Four tiny ASIC miners on a shelf in my office pull roughly 105W combined — about the same as a mid-sized laptop — and produce 6.59 TH/s of Bitcoin hash rate. The odds of finding a block this year: roughly 1 in 120 million per day. I still do it. Here's why.
A Bitaxe is an open-source Bitcoin miner built around a single Bitmain BM1368 chip — the same ASIC inside commercial Antminer S19XP rigs, just one of it instead of 240. Each Bitaxe costs about $80, runs at ~1.7 TH/s, and pulls ~25W. Firmware is ESP-Miner, open source, web-based UI. You buy the PCB, plug it into any 5.1V USB-C power brick, connect to Wi-Fi through the little web server, and point it at a mining pool.
It's the cheapest way to own a real ASIC miner. Not a toy, not emulated — a genuine Bitcoin miner small enough to fit in your hand.

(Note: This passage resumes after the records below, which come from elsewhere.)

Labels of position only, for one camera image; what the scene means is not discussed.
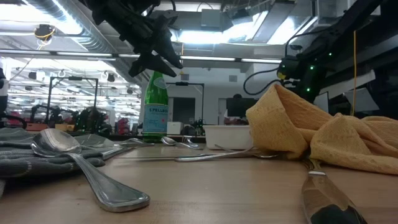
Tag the black yellow ceiling reel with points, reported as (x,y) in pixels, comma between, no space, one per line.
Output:
(44,31)

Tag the white box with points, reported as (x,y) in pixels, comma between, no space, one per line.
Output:
(174,127)

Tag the yellow waffle cloth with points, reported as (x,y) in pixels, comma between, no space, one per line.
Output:
(311,130)

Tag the grey checked cloth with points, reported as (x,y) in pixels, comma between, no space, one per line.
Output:
(18,155)

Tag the silver table knife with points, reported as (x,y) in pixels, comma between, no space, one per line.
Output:
(323,199)
(115,154)

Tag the green glass water bottle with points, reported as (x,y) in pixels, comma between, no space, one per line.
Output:
(155,102)

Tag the silver cutlery pieces on table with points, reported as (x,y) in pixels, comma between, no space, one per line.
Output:
(186,159)

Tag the long ceiling light bar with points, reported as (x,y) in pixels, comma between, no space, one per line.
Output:
(205,58)

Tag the silver ventilation duct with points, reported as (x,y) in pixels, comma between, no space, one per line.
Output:
(93,37)

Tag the black metal gantry frame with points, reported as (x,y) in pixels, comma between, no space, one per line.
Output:
(49,99)

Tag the tilted grey screen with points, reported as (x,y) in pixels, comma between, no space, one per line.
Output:
(362,99)
(320,104)

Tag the white plastic cutlery tray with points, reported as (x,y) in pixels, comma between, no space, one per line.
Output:
(228,137)

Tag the silver fork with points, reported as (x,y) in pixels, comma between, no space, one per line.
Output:
(231,150)
(187,140)

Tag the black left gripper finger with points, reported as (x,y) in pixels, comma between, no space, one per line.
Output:
(149,65)
(166,49)

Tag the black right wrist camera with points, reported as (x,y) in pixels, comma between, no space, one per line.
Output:
(287,67)

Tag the black rig frame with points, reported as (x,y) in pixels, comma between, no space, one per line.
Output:
(183,83)

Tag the black monitor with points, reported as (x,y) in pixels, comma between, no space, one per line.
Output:
(241,112)

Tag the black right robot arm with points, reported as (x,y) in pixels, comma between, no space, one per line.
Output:
(357,18)

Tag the grey ceiling vent box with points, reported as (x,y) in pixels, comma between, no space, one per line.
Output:
(211,18)

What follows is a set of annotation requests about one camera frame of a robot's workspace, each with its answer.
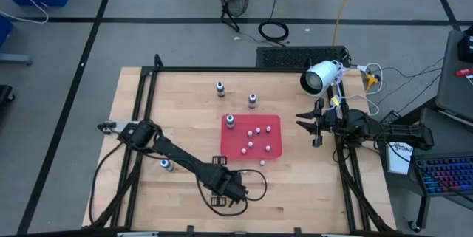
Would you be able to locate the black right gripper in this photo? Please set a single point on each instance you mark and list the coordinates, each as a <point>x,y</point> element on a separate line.
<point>326,122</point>

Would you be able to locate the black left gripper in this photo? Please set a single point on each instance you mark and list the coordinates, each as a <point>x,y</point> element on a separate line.
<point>225,185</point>

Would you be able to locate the large purple food coloring bottle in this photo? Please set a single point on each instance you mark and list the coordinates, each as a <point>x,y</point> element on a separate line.
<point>252,100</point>

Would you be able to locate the large green food coloring bottle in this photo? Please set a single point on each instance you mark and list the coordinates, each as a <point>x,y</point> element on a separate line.
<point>230,121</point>

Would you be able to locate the large black food coloring bottle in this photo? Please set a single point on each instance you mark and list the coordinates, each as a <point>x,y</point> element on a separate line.
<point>220,89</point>

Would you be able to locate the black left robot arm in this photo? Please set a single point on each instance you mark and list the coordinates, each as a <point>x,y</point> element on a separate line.
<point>177,156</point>

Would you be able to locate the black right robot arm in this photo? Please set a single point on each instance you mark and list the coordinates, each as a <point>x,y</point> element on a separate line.
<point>388,133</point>

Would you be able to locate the large blue food coloring bottle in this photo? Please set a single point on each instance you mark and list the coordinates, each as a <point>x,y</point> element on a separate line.
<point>166,165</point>

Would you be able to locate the white desk lamp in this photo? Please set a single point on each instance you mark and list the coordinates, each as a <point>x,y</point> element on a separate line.
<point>319,76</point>

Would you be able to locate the red plastic tray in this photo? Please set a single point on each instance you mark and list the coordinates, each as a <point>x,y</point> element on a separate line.
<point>236,141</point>

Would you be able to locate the black perforated computer case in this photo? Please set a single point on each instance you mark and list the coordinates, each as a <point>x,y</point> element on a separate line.
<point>295,57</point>

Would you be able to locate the yellow power plug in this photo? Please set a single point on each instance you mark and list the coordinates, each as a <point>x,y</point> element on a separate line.
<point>371,79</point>

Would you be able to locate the white box with writing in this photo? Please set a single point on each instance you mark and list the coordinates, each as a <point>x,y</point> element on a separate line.
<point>397,163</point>

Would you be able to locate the grey rolling cart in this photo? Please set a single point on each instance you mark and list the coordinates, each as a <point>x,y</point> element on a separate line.
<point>451,137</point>

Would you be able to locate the dark grey desk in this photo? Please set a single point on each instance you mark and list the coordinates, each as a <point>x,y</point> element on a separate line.
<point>454,93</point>

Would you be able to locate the backlit black keyboard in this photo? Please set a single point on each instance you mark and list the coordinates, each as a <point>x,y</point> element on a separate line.
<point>447,174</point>

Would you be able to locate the black box device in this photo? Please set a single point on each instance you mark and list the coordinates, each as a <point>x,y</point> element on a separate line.
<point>467,45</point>

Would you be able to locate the black caster base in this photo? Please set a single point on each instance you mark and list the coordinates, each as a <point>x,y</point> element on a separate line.
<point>4,95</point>

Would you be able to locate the grey cart base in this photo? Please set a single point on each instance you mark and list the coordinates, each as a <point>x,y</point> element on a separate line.
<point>15,59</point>

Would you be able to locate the black metal table frame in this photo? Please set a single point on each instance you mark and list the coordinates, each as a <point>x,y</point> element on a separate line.
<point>221,69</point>

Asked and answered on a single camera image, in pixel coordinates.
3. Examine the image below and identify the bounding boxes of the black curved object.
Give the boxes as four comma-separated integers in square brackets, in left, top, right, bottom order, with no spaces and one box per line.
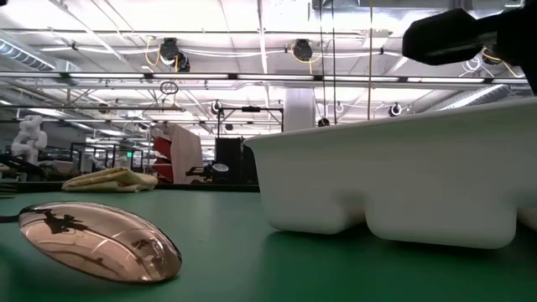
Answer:
[0,154,45,181]

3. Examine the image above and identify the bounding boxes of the white square pillar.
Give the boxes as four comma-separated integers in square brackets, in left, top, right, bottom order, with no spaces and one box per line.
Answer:
[284,86,316,127]

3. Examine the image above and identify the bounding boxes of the black metal frame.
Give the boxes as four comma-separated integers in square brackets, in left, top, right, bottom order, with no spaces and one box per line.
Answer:
[216,106,285,139]

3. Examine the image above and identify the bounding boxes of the pink panel board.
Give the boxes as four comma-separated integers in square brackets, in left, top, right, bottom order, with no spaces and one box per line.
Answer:
[167,122,204,185]

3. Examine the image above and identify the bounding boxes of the yellowish hanging cable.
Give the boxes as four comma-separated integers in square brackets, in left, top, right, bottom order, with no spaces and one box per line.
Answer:
[367,0,374,120]

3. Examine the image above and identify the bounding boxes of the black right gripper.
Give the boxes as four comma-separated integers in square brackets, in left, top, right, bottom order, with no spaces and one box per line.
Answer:
[401,8,500,66]

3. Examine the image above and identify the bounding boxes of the black table frame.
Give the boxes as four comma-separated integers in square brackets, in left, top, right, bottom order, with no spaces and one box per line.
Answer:
[16,180,261,194]

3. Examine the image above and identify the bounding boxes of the white cutlery tray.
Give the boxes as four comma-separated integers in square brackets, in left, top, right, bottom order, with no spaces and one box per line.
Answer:
[244,96,537,251]

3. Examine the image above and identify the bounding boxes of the black workstation frames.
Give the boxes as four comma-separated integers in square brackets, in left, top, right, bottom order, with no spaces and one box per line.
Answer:
[69,142,146,174]

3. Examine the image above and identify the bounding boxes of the folded yellow cloth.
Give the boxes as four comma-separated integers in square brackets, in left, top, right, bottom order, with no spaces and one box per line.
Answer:
[61,167,159,194]

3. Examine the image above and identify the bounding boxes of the ceiling light rail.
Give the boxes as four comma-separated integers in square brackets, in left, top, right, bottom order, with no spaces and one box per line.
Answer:
[0,71,529,91]

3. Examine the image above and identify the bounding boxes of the rose gold spoon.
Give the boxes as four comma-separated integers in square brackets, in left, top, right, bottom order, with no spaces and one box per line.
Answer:
[0,200,184,284]

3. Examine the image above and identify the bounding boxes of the green table mat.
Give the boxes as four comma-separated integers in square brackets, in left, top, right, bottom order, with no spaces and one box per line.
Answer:
[0,190,537,302]

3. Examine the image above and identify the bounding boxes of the black cabinet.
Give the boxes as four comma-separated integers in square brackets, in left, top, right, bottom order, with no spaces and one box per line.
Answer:
[215,137,258,185]

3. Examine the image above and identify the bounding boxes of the red cabinet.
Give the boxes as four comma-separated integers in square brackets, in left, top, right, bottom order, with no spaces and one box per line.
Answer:
[150,134,174,182]

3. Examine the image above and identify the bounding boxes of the black hanging cable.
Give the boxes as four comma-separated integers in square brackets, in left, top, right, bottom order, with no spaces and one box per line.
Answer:
[317,0,331,128]
[330,0,337,124]

Four Bitaxe Gamma Duo units (the two-chip variant), stacked on a shelf. Total: ~6.59 TH/s at ~105W. Hardware cost: ~$320. Electricity at $0.12/kWh: about $15/month. A single small USB-C hub powers them. A USB desk fan keeps temperatures under 60ยฐC. Total bench space: slightly larger than a paperback book.
Most miners join a pool: thousands of participants combine hash rate, share the rewards proportionally when any pool member finds a block. Predictable, small payouts.
I solo mine through solo.ckpool.org — a thin relay service run by Con Kolivas that lets individual miners submit blocks without joining a traditional pool. If one of my Bitaxes finds a block, I get the full 3.125 BTC subsidy plus transaction fees. If none of them do (the likely outcome), I get zero. No splitting, no gambling on variance reduction — pure probability.
Global Bitcoin hash rate: ~800 EH/s (800 quintillion hashes/second) as of early 2026.
My contribution: 6.59 TH/s = 0.0000008% of network hash.
Blocks found per day globally: ~144 (one every ~10 minutes).
My expected blocks per day: 144 × 0.0000008% = ~0.000001152 blocks.
That's roughly 1 in 870,000 days, or roughly 1 in 2,380 years, on average.
Per day specifically, the odds of finding at least one block are roughly 1 in 120 million. In practice: I will almost certainly never find a block with this hash rate. Expected value: negative.
For education and the lottery thrill: yes, absolutely. For the price of a nice dinner you own a real ASIC, learn how Bitcoin's proof-of-work actually functions, and contribute to network decentralization.
For profit: absolutely not. If you want mining profits at small scale, the math is unambiguous — take the $320 hardware budget and the $15/month electricity and DCA it into spot Bitcoin. You'll end up with more Bitcoin. The only reasons to run a Bitaxe are non-financial.
Published April 1, 2026. Not financial advice.